▶ TASK DETAILS
Drop the images; return everything else in the listing below exactly.
SUPPLIED MATERIAL below:
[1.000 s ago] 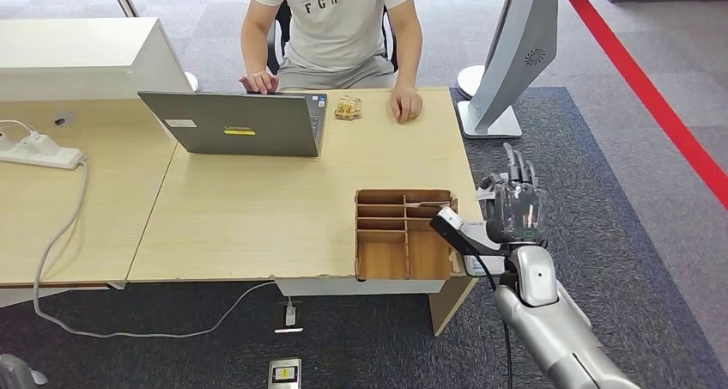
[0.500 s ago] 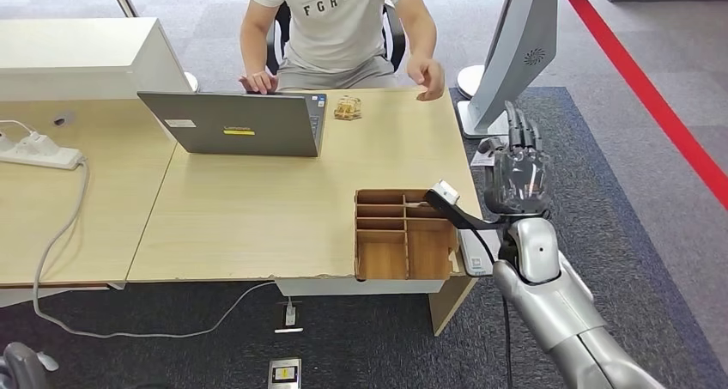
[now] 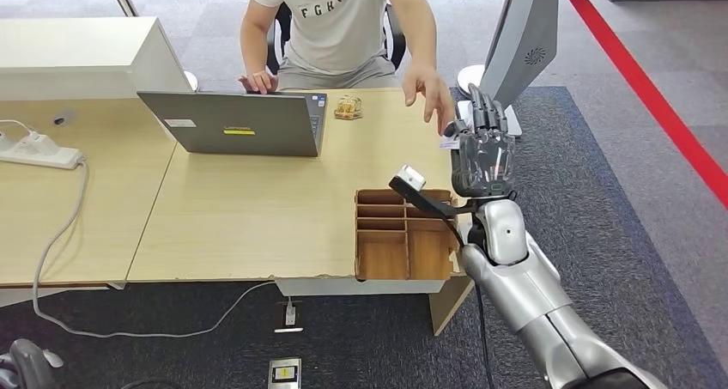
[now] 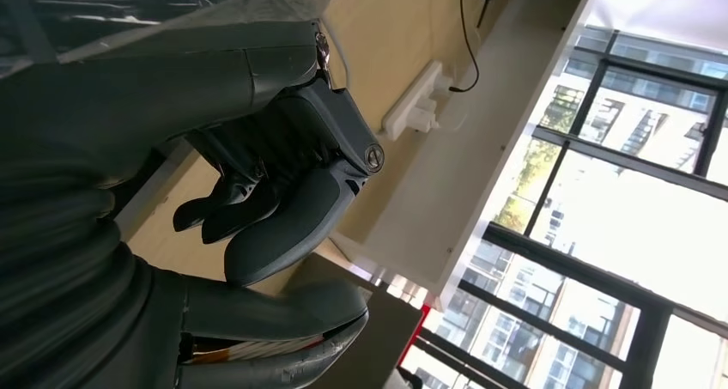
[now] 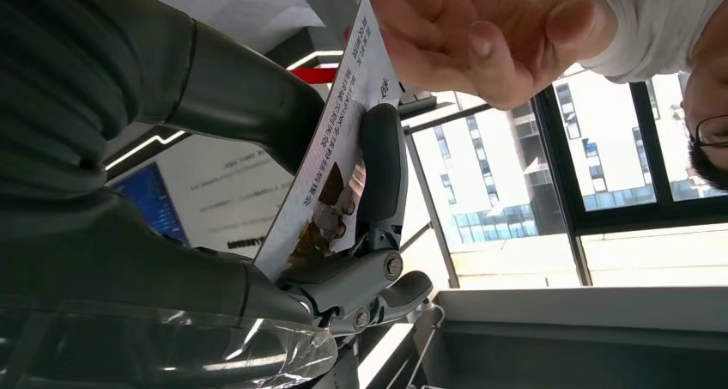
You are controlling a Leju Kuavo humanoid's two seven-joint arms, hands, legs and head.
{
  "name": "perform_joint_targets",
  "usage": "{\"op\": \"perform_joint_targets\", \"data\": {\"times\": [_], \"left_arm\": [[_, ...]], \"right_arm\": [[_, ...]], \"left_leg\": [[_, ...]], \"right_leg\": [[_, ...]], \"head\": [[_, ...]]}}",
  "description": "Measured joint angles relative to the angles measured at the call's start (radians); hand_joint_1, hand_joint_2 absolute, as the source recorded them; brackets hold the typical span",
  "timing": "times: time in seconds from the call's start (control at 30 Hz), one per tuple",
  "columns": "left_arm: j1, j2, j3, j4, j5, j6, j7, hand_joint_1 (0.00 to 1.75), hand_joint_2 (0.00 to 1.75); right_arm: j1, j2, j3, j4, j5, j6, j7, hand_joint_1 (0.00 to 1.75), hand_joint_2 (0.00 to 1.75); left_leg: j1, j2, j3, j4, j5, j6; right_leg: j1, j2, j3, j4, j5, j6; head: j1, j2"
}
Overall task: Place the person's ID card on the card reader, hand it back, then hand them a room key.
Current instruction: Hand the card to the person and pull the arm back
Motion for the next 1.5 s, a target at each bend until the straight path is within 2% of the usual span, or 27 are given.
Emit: {"op": "perform_joint_targets", "data": {"times": [0.23, 0.43, 0.6, 0.7, 0.97, 1.1, 1.5], "left_arm": [[0.004, 0.0, -0.003, 0.0, -0.009, 0.036, 0.0, 1.75, 1.75], [0.005, 0.0, -0.004, 0.0, -0.011, 0.039, 0.0, 1.75, 1.75], [0.031, 0.0, -0.004, -0.002, -0.034, 0.043, 0.0, 1.75, 1.75], [0.037, 0.0, -0.004, -0.005, -0.038, 0.051, 0.0, 1.75, 1.75], [0.04, 0.0, -0.025, -0.009, -0.053, 0.139, 0.0, 1.75, 1.75], [0.041, 0.0, -0.032, -0.009, -0.054, 0.144, 0.0, 1.75, 1.75], [0.045, 0.0, -0.054, -0.009, -0.072, 0.175, 0.0, 1.75, 1.75]], "right_arm": [[-0.052, 0.068, 0.008, 0.071, 0.03, 0.0, -0.009, 1.75, 1.75], [-0.058, 0.079, 0.01, 0.083, 0.034, 0.0, -0.009, 1.75, 1.75], [-0.102, 0.167, 0.02, 0.202, 0.065, -0.007, -0.021, 1.75, 1.75], [-0.109, 0.186, 0.022, 0.23, 0.076, -0.007, -0.026, 1.75, 1.75], [-0.127, 0.23, 0.022, 0.298, 0.096, -0.011, -0.042, 1.75, 1.75], [-0.13, 0.243, 0.022, 0.32, 0.096, -0.012, -0.043, 0.03, 1.75], [-0.138, 0.262, 0.024, 0.359, 0.134, -0.049, -0.042, 0.0, 1.75]], "left_leg": [[0.0, 0.0, 0.0, 0.0, 0.0, 0.0], [0.0, 0.0, 0.0, 0.0, 0.0, 0.0], [0.0, 0.0, 0.0, 0.0, 0.0, 0.0], [0.0, 0.0, 0.0, 0.0, 0.0, 0.0], [0.0, 0.0, 0.0, 0.0, 0.0, 0.0], [0.0, 0.0, 0.0, 0.0, 0.0, 0.0], [0.0, 0.0, 0.001, 0.0, 0.0, 0.0]], "right_leg": [[0.0, 0.0, 0.0, 0.0, 0.0, 0.0], [0.0, 0.0, 0.0, 0.0, 0.0, 0.0], [0.0, 0.0, 0.0, 0.0, 0.0, 0.0], [0.0, 0.0, 0.0, 0.0, 0.0, 0.0], [0.0, 0.0, -0.001, 0.0, 0.0, 0.0], [0.0, 0.0, -0.001, 0.0, 0.0, 0.0], [0.0, 0.0, -0.001, 0.0, 0.0, 0.0]], "head": [[0.0, 0.0], [0.0, 0.0], [0.0, 0.0], [0.0, 0.0], [0.0, 0.0], [0.0, 0.0], [0.0, 0.0]]}}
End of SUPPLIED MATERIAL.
▶ EXERCISE RESPONSE
[1.000 s ago] 
[0.500 s ago] 
[now] 
[now] 
[now] 
You are controlling a Leju Kuavo humanoid's two seven-joint arms, hands, legs and head.
{
  "name": "perform_joint_targets",
  "usage": "{\"op\": \"perform_joint_targets\", \"data\": {\"times\": [_], \"left_arm\": [[_, ...]], \"right_arm\": [[_, ...]], \"left_leg\": [[_, ...]], \"right_leg\": [[_, ...]], \"head\": [[_, ...]]}}",
  "description": "Measured joint angles relative to the angles measured at the call's start (radians); hand_joint_1, hand_joint_2 absolute, as the source recorded them; brackets hold the typical span",
  "timing": "times: time in seconds from the call's start (control at 30 Hz), one per tuple",
  "columns": "left_arm: j1, j2, j3, j4, j5, j6, j7, hand_joint_1 (0.00 to 1.75), hand_joint_2 (0.00 to 1.75); right_arm: j1, j2, j3, j4, j5, j6, j7, hand_joint_1 (0.00 to 1.75), hand_joint_2 (0.00 to 1.75); left_leg: j1, j2, j3, j4, j5, j6; right_leg: j1, j2, j3, j4, j5, j6; head: j1, j2"
}
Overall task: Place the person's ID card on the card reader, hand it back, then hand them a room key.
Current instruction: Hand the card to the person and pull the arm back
Motion for the next 1.5 s, a target at each bend until the straight path is within 2% of the usual span, or 27 are given.
Emit: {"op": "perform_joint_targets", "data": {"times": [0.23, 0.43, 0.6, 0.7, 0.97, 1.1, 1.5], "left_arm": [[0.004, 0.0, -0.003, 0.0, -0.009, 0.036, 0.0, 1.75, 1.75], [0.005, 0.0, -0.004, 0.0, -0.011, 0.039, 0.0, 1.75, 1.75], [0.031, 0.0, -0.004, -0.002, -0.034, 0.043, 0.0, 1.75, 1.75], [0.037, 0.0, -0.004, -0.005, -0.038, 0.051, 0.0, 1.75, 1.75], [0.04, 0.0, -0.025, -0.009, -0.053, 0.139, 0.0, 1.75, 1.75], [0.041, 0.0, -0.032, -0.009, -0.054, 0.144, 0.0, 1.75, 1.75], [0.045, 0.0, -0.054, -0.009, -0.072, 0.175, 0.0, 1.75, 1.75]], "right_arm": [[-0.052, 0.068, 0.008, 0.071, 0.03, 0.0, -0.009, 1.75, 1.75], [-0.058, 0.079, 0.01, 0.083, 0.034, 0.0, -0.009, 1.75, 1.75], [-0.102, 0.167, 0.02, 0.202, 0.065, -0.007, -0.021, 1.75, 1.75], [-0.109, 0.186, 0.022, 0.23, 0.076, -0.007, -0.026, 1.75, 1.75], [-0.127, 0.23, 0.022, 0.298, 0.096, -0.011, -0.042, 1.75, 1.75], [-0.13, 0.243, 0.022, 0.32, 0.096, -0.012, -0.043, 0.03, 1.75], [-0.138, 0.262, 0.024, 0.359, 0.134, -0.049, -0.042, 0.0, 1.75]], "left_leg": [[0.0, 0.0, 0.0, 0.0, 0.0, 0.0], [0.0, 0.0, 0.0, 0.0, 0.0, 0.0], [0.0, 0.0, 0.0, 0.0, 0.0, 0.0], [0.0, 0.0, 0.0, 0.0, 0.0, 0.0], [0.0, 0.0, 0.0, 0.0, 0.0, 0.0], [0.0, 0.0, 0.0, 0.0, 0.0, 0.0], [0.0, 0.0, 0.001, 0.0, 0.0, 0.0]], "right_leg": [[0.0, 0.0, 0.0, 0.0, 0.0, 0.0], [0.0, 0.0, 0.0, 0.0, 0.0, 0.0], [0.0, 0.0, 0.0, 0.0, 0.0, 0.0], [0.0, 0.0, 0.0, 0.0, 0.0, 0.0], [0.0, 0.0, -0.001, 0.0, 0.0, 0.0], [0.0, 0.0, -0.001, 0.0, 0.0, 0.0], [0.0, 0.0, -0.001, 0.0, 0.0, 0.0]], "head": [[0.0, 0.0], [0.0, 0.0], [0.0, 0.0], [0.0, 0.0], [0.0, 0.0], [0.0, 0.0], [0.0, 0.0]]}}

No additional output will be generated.